TomatoSandwiches · 30/12/2024 00:41

@OliveThe0therReindeer is right, never underestimate him, he will try to get you to move without getting married and down play your very reasonable worries " I'd never leave you without, I'd never stop the kids from being with their mother "

These men WILL get nasty, they WILL do any and everything to punish you if the relationship ends and they WILL always play to their advantage to fuck you AND your children over.

Stay where you are and get yourself in a position where you can support yourself and the children.

This is so true sadly. And most women don’t see it coming either.

EverybodyLovesString · 30/12/2024 01:40

Is his pattern that he rebels from any situation where he feels he's being "forced"? If so, I would just give him the choice. You can either get married and move to the UK or stay unmarried in Australia. Let him know that you're fine with either of those because they both give you legal protection/access to benefits.

I wouldn't believe any promises he makes about getting married if you move back to the UK, he'll just make more excuses once you get there.

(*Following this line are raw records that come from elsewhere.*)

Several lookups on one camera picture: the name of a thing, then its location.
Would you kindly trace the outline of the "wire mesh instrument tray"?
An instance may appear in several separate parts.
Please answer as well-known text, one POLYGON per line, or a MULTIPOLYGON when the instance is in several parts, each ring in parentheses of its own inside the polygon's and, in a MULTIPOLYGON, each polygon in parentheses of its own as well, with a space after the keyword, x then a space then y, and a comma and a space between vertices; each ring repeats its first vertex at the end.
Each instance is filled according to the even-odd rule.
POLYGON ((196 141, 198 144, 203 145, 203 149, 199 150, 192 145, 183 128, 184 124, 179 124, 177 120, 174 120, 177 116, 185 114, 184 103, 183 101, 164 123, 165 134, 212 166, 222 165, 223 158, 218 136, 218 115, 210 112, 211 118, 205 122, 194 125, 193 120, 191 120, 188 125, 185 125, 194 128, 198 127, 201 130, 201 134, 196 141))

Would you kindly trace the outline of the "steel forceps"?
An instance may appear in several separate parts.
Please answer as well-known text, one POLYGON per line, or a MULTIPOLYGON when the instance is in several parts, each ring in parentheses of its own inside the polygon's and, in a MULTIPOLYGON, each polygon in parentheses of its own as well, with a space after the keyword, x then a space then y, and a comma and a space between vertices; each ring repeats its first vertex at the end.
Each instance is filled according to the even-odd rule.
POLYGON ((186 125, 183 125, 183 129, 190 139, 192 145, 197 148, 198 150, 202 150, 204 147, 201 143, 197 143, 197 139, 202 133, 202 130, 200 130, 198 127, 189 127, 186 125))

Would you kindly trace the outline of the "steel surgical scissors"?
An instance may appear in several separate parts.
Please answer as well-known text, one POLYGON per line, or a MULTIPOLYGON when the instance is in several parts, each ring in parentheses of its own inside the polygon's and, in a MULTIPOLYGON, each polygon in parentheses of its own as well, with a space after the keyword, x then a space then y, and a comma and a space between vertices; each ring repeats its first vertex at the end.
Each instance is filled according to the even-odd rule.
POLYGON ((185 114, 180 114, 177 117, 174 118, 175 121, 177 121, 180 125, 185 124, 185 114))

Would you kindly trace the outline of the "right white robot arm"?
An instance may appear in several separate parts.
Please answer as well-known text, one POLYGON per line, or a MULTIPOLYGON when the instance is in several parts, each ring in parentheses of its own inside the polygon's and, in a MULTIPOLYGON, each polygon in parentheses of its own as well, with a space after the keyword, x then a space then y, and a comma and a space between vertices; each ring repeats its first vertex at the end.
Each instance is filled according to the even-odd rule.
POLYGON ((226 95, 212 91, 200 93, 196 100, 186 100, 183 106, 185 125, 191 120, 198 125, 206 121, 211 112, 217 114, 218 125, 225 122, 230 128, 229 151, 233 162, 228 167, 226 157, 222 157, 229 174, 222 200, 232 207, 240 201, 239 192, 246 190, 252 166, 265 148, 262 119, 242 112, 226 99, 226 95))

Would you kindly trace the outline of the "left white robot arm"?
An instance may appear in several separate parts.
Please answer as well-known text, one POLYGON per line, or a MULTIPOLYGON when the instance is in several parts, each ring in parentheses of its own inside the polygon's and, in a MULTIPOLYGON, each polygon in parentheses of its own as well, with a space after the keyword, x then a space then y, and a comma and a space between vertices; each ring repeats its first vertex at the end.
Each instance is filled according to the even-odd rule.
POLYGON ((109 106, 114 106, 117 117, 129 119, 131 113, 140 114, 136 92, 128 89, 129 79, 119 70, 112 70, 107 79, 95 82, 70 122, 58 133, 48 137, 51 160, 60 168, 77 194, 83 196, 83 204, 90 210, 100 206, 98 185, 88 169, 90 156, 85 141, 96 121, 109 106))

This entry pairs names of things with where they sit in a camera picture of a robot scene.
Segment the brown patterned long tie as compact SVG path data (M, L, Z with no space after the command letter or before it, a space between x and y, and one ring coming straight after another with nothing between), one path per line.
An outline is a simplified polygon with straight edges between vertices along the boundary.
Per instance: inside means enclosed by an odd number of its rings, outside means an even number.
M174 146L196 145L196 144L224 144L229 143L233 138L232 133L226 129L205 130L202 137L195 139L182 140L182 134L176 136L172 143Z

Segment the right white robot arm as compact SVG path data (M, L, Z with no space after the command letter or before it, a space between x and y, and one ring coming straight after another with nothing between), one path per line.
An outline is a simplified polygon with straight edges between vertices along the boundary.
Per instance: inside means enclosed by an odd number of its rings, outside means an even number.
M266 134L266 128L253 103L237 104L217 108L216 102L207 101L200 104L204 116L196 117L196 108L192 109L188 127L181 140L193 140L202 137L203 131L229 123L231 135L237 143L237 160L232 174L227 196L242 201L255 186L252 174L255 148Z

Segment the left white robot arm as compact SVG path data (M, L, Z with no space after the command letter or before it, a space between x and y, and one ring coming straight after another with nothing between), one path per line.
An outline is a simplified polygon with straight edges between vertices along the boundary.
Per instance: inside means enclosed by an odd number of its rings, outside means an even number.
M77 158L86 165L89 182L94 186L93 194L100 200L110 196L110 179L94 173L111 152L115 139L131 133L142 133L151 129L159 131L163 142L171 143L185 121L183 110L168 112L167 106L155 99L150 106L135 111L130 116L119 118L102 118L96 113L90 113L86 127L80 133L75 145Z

It doesn't say much for him that he won't do something so simple that would make your financial future more secure.

oakleaffy · 30/12/2024 01:47

ShortyShorts · 30/12/2024 00:23

And no limit to the women for whom marriage is important, setting up home and having kids, believing the bullshit coming out of the men.

If marriage is important (and it is to me), do it first and have the kids later.

WHY oh whyyyy do women have children with men before they are married?

NEVER do this.

Marriage brings security and rights
Having a child, never mind two without the security of marriage is nuts.

Brother knows an Uber wealthy woman who isn’t married - she has children, but she knows that If she married, she’d lose her wealth on divorce.

For any other woman , not independently wealthy, Marry first.

PullTheBricksDown · 30/12/2024 01:57

EverybodyLovesString · 30/12/2024 01:40

Is his pattern that he rebels from any situation where he feels he's being "forced"? If so, I would just give him the choice. You can either get married and move to the UK or stay unmarried in Australia. Let him know that you're fine with either of those because they both give you legal protection/access to benefits.

I wouldn't believe any promises he makes about getting married if you move back to the UK, he'll just make more excuses once you get there. It doesn't say much for him that he won't do something so simple that would make your financial future more secure.

This. Say those are the options and it's his free choice. But don't move before being married.

Re telling him what to do - effectively though that's what he's doing with you. Saying you won't be getting married because he doesn't want to. But that's ok somehow?